Similarly, HDBank listed 8.1%/year for 13-month term and 7.7%/year for 12-month term with a minimum balance of VND500 billion, while 18-month term only received 6%.
MSB applies an interest rate of 8%/year for a 13-month term and 7%/year for a 12-month term with the condition that the minimum deposit is 500 billion VND from newly opened or automatically renewed savings books from January 1, 2018.
At the same time, Dong A Bank offers a rate of 7.5%/year for terms of 13 months or more with a minimum amount of VND 200 billion.
Banks push interest rates past 6%
Many other banks are now listing interest rates above 6%/year for long term deposits without requiring a minimum deposit amount.
Specifically, Eximbank applies interest rates from 6.2% to 6.5%/year for terms from 15 to 34 months.
BVBank offers 6.05%/year for 12-month term, 6.25% for 15-month term, 6.35% for 18-month term and 6.45% for term from 24 to 36 months.
IVB listed the highest rate at 6.45%/year for terms from 5 to 15 years, with terms of 48, 36 and 12 months having interest rates of 6.25%, 6.15% and 6.05%/year respectively.
Other banks also offer competitive interest rates. KienLong Bank applies 6.1% for terms from 12 to 24 months, 6.3% for terms of 36 months and 6.4% for terms of 60 months.
GPBank listed 6.05%/year for 12-month term and 6.15%/year for terms from 13 to 36 months.
Cake by VPBank applies 6%/year for terms from 12 to 18 months and 6.3%/year for terms from 24 to 36 months, while OceanBank offers 6.1% for terms from 24 months.
In addition, VRB and Dong A Bank both apply 6% for 24-month term;
VietABank has a rate of 6% for 18 and 24 month terms and 6.1% for 36 month terms;
SaigonBank offers 6% for 13, 18 and 24 month terms, with 6.1% for 36 month terms;
HDBank also listed 6% for 15-month term and 6.1% for 18-month term;
BAOVIET Bank applies 6% for terms from 15 to 36 months;
ABBank offers 6% for 12-month terms and CB applies 6% for terms of 12 months or more.
The Prime Minister has just issued an official dispatch requesting the Governor of the State Bank of Vietnam to immediately inspect and examine banks that have just increased interest rates.
On February 24, Prime Minister Pham Minh Chinh signed Official Dispatch No. 19 to the Governor of the State Bank of Vietnam, requesting to strengthen the implementation of solutions to reduce interest rates. In recent times, the Government and the Prime Minister have directed the State Bank and credit institutions to implement measures to lower lending interest rates to ease difficulties for customers, support production and business, and promote economic growth. However, some commercial banks have adjusted their deposit interest rates upward, thereby increasing lending interest rates.

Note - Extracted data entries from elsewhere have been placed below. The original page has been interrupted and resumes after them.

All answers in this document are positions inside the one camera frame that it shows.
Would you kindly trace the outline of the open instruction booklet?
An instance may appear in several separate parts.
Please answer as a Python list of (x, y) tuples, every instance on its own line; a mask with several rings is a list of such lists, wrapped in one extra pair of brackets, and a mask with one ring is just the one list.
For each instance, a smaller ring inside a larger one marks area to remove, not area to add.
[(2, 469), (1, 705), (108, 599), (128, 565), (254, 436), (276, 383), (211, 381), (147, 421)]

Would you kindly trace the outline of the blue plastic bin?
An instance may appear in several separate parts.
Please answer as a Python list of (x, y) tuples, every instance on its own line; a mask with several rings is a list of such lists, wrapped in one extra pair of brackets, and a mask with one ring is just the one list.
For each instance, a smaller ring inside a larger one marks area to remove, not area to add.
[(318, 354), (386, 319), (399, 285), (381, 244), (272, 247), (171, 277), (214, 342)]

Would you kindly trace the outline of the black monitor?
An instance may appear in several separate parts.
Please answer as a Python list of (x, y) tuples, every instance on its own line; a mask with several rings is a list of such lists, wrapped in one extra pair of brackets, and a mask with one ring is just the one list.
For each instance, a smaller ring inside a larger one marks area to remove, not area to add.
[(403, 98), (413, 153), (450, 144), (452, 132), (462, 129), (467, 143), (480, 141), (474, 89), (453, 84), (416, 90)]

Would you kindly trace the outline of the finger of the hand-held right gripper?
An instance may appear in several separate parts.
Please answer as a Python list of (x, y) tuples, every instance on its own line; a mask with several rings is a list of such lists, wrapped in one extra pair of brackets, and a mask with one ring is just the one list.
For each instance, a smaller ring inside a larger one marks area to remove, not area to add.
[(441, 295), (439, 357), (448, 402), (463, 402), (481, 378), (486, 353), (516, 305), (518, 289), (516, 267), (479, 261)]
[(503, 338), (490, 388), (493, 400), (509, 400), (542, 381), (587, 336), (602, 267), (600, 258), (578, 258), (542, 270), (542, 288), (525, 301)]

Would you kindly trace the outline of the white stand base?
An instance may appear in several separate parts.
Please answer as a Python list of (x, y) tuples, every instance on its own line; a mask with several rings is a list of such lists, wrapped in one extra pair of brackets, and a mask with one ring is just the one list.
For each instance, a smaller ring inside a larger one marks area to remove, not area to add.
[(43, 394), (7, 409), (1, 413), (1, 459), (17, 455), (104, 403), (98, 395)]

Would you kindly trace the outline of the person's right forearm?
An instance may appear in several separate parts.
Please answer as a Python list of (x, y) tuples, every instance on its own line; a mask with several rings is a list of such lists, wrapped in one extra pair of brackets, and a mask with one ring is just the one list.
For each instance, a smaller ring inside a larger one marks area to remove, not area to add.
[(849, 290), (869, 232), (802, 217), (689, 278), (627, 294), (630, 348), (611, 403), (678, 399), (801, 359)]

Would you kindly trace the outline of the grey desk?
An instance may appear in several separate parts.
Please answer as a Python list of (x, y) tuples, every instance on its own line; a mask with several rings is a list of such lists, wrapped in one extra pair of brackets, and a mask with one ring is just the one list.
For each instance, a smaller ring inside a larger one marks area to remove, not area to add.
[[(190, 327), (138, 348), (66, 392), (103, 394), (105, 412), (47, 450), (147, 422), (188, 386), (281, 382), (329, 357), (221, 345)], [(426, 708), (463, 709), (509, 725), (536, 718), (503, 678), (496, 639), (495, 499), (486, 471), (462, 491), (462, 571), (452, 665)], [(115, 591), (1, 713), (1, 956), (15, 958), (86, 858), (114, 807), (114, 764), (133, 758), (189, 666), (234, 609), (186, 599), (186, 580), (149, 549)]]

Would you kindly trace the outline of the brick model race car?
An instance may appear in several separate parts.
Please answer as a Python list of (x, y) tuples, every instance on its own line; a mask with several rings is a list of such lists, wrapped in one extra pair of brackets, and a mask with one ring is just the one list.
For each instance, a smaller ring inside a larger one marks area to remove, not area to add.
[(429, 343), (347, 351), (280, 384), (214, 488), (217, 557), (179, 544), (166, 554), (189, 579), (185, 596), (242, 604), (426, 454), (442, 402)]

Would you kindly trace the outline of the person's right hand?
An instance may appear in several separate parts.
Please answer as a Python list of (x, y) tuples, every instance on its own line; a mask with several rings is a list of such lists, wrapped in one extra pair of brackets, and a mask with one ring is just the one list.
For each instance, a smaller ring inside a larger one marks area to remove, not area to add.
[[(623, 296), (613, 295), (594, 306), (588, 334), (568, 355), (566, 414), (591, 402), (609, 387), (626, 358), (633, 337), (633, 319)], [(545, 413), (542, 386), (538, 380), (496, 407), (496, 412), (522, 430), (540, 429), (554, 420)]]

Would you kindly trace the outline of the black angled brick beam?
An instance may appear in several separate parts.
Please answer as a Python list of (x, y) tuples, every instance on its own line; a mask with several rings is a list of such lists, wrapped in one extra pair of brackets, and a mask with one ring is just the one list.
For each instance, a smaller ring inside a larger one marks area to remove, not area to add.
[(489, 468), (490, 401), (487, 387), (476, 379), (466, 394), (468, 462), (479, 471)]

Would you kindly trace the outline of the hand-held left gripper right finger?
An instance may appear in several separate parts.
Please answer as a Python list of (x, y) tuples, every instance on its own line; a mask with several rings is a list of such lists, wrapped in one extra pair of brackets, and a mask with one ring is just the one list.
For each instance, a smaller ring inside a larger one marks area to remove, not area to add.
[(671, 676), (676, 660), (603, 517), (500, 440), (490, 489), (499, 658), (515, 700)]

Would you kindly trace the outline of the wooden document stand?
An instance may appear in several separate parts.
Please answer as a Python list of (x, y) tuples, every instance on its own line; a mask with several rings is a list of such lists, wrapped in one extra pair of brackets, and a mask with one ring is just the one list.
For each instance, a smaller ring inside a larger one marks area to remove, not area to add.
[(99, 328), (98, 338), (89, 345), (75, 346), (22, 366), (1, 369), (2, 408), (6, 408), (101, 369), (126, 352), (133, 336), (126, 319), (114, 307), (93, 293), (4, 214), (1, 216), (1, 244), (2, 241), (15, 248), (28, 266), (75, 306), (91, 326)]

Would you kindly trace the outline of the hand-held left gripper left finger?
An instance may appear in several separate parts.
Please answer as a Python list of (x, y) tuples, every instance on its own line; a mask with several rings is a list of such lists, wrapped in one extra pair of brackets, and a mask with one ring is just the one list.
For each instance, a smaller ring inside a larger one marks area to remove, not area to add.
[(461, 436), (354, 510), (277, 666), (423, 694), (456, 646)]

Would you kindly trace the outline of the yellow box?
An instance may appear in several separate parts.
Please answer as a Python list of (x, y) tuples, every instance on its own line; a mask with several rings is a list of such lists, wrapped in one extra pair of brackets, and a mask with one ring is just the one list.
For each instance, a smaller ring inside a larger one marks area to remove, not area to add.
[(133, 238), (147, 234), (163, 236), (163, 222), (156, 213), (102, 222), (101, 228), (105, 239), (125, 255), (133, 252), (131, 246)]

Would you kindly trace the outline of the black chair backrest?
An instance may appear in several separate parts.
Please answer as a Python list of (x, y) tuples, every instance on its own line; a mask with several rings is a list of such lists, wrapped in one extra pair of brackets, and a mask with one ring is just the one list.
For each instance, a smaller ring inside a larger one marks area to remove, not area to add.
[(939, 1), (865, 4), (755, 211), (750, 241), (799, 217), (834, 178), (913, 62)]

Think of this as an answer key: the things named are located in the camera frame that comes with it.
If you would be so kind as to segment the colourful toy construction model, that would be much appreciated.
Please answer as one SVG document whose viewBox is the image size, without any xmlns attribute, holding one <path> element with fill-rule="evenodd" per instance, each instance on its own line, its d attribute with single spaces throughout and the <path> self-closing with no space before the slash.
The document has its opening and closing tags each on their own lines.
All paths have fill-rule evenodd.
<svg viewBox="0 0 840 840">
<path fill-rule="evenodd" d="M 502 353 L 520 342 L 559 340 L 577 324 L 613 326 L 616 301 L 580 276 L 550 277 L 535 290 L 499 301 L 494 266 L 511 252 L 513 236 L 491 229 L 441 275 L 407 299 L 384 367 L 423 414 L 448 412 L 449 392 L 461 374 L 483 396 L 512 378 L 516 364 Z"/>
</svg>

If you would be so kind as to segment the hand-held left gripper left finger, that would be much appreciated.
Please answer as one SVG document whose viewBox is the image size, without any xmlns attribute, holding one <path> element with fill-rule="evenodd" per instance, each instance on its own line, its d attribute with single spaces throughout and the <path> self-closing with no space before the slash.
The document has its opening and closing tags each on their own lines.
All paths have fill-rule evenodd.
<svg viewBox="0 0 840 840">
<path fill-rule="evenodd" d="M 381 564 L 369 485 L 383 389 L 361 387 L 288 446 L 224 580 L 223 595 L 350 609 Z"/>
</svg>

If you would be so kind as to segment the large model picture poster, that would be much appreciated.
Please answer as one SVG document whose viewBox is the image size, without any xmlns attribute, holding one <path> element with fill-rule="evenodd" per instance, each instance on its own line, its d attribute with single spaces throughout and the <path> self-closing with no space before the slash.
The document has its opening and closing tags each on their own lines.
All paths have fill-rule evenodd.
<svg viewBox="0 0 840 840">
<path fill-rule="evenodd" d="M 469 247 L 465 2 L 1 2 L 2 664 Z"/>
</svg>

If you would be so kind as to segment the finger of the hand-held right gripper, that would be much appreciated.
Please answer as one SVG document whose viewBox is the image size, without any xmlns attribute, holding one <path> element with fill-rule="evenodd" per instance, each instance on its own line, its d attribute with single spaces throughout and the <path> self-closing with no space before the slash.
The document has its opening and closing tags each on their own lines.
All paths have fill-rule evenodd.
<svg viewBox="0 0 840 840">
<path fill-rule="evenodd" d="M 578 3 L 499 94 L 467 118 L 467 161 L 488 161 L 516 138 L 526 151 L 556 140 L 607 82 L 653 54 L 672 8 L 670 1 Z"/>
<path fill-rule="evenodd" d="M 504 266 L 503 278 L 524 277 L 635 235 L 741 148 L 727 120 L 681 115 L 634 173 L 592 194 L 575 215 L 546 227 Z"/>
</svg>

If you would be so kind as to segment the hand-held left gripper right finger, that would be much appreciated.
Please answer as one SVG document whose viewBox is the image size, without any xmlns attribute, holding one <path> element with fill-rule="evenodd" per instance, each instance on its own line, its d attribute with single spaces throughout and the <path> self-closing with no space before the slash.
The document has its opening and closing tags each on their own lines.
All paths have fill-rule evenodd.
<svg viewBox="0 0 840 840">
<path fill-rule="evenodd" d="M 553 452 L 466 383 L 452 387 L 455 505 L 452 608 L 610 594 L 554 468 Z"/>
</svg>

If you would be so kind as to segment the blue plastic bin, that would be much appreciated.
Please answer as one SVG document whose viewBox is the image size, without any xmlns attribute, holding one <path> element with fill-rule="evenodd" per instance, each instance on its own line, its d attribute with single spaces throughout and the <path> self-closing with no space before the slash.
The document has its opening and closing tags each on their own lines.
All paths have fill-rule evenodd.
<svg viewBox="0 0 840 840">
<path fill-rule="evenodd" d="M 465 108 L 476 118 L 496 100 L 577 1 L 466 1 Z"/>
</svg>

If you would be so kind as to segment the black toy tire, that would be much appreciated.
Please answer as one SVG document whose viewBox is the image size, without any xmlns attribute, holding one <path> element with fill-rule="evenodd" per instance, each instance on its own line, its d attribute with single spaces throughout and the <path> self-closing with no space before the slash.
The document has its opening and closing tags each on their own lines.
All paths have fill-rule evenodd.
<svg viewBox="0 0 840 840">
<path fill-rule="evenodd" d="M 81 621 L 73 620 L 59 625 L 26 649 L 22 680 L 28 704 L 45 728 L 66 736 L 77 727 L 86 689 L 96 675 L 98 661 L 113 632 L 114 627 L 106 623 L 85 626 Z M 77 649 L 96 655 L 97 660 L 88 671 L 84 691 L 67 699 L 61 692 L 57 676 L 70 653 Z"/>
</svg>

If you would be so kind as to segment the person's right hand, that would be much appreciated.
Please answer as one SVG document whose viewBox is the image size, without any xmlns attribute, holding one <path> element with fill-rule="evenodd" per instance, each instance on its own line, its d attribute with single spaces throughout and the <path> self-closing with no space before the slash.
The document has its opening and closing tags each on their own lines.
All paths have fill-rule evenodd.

In order to ensure strong economic growth and achieve the GDP target of over 8% by 2025, the Prime Minister requested the State Bank of Vietnam to coordinate with relevant agencies to immediately conduct inspections and examinations of commercial banks that have increased deposit interest rates, as well as supervise the announcement and implementation of deposit and lending interest rates of credit institutions, ensuring compliance with legal regulations and Government instructions.
In addition, it is necessary to strengthen the effectiveness of inspection, control and close supervision of the activities of credit institutions, especially the announcement of mobilization interest rates, lending interest rates and credit granting activities. Violations, especially unfair interest rate competition, must be strictly handled according to the provisions of law.
Cases of non-compliance with the instructions of the Government, the Prime Minister and the State Bank of Vietnam must be strictly handled. In particular, the Governor of the State Bank of Vietnam will consider and decide to use management tools such as credit growth limits and license revocation according to regulations, and report the implementation results to the Prime Minister before February 28.